* Dataset records
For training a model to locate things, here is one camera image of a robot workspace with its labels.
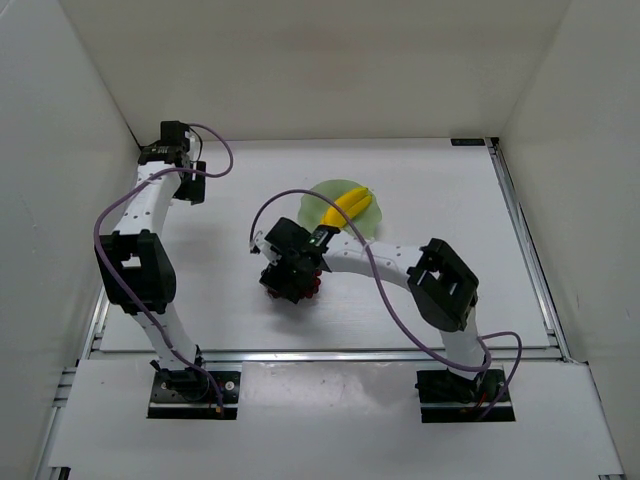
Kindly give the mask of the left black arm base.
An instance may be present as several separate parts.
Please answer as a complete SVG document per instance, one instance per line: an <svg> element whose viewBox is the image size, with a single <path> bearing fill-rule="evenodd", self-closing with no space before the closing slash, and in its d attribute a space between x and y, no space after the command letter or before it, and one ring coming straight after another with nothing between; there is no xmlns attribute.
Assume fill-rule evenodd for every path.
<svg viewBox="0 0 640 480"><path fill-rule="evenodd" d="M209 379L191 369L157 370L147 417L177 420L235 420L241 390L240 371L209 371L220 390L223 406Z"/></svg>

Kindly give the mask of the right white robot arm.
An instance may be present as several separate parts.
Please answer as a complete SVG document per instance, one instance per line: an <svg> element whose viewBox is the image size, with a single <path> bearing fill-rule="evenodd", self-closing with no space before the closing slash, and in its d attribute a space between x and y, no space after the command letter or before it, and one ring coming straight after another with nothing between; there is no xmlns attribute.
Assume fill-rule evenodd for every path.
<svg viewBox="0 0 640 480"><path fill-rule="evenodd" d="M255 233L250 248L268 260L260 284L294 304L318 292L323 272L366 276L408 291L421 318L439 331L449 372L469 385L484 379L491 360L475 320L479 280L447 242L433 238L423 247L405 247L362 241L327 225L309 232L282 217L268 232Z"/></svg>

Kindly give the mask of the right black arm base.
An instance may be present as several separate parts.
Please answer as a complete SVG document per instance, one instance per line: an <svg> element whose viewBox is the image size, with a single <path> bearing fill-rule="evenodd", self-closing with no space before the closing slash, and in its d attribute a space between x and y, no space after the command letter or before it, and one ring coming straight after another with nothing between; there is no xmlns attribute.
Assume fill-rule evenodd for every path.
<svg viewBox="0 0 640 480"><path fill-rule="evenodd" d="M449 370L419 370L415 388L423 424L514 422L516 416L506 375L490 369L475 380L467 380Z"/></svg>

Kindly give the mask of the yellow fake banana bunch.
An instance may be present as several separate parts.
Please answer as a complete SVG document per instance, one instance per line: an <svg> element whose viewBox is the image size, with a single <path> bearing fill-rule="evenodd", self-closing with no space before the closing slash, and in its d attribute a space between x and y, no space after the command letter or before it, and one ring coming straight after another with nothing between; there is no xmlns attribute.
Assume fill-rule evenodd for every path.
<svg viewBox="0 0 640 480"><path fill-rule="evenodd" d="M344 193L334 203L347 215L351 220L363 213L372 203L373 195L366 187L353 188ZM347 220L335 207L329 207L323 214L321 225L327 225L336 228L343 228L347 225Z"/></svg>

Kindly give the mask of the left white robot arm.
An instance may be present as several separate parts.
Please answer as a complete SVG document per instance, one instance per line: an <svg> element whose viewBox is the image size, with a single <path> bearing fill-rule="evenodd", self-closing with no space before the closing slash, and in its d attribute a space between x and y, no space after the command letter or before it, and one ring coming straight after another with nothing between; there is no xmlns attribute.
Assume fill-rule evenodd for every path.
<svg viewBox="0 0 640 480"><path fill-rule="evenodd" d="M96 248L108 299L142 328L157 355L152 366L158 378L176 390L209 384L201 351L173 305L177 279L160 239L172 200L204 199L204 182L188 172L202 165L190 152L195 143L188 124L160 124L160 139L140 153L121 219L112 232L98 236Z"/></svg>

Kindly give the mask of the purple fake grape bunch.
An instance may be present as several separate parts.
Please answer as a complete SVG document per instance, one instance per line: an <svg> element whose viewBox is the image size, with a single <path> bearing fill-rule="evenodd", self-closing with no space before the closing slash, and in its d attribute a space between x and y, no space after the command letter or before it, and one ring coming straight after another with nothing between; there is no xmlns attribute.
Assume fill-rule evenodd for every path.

* Exercise
Search the records above for "black" and copy every line that has it.

* Output of the task
Kindly give the mask of the left black arm base.
Kindly give the mask of the right black arm base.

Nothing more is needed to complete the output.